Copy every line below. Do not alter any of them.

____

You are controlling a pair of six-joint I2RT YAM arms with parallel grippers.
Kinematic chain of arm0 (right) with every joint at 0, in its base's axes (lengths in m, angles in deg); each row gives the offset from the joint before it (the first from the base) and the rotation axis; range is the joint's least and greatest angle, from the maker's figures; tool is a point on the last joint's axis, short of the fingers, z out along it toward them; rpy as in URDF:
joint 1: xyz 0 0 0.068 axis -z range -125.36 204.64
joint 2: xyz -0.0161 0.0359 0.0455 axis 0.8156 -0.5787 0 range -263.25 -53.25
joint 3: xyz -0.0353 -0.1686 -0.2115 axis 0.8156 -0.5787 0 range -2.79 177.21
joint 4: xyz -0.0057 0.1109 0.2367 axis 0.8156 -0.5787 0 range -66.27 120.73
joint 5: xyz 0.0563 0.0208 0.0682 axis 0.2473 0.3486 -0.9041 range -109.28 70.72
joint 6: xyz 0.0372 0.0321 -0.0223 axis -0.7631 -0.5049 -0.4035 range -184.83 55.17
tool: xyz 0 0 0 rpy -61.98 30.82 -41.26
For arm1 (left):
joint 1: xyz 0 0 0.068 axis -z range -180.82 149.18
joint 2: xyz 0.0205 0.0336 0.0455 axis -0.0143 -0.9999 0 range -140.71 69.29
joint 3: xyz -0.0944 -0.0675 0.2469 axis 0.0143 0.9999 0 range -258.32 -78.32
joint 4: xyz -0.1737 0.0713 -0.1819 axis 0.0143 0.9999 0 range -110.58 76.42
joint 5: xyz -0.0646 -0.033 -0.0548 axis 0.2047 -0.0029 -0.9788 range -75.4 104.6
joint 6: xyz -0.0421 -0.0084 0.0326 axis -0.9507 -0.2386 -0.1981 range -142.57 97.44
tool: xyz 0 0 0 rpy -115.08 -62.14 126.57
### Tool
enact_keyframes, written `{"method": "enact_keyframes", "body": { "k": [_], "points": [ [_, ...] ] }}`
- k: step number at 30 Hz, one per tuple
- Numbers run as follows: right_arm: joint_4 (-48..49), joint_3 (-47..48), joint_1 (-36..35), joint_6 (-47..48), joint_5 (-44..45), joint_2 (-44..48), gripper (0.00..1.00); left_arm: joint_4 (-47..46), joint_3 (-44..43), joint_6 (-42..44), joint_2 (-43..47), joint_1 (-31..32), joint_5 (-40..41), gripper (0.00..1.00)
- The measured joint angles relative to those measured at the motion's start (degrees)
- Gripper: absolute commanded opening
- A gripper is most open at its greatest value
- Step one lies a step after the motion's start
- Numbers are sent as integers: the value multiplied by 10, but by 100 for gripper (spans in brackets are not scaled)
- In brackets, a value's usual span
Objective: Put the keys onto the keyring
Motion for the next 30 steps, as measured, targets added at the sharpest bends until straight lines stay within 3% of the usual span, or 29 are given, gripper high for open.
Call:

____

# Final answer
You are controlling a pair of six-joint I2RT YAM arms with parallel grippers.
Kinematic chain of arm0 (right) with every joint at 0, in its base's axes (lengths in m, angles in deg); each row gives the offset from the joint before it (the first from the base) and the rotation axis; range is the joint's least and greatest angle, from the maker's figures; tool is a point on the last joint's axis, short of the fingers, z out along it toward them; rpy as in URDF:
joint 1: xyz 0 0 0.068 axis -z range -125.36 204.64
joint 2: xyz -0.0161 0.0359 0.0455 axis 0.8156 -0.5787 0 range -263.25 -53.25
joint 3: xyz -0.0353 -0.1686 -0.2115 axis 0.8156 -0.5787 0 range -2.79 177.21
joint 4: xyz -0.0057 0.1109 0.2367 axis 0.8156 -0.5787 0 range -66.27 120.73
joint 5: xyz 0.0563 0.0208 0.0682 axis 0.2473 0.3486 -0.9041 range -109.28 70.72
joint 6: xyz 0.0372 0.0321 -0.0223 axis -0.7631 -0.5049 -0.4035 range -184.83 55.17
tool: xyz 0 0 0 rpy -61.98 30.82 -41.26
For arm1 (left):
joint 1: xyz 0 0 0.068 axis -z range -180.82 149.18
joint 2: xyz 0.0205 0.0336 0.0455 axis -0.0143 -0.9999 0 range -140.71 69.29
joint 3: xyz -0.0944 -0.0675 0.2469 axis 0.0143 0.9999 0 range -258.32 -78.32
joint 4: xyz -0.1737 0.0713 -0.1819 axis 0.0143 0.9999 0 range -110.58 76.42
joint 5: xyz -0.0646 -0.033 -0.0548 axis 0.2047 -0.0029 -0.9788 range -75.4 104.6
joint 6: xyz -0.0421 -0.0084 0.0326 axis -0.9507 -0.2386 -0.1981 range -142.57 97.44
tool: xyz 0 0 0 rpy -115.08 -62.14 126.57
### Tool
enact_keyframes, written `{"method": "enact_keyframes", "body": { "k": [_], "points": [ [_, ...] ] }}`
- k: step number at 30 Hz, one per tuple
- Numbers run as follows: right_arm: joint_4 (-48..49), joint_3 (-47..48), joint_1 (-36..35), joint_6 (-47..48), joint_5 (-44..45), joint_2 (-44..48), gripper (0.00..1.00); left_arm: joint_4 (-47..46), joint_3 (-44..43), joint_6 (-42..44), joint_2 (-43..47), joint_1 (-31..32), joint_5 (-40..41), gripper (0.00..1.00)
- The measured joint angles relative to those measured at the motion's start (degrees)
- Gripper: absolute commanded opening
- A gripper is most open at its greatest value
- Step one lies a step after the motion's start
- Numbers are sent as integers: the value multiplied by 10, but by 100 for gripper (spans in brackets are not scaled)
- In brackets, a value's usual span
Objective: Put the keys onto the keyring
Motion for the next 30 steps, as measured, targets added at the sharpest bends until straight lines stay within 3% of the usual span, or 29 are given, gripper high for open.
Call:

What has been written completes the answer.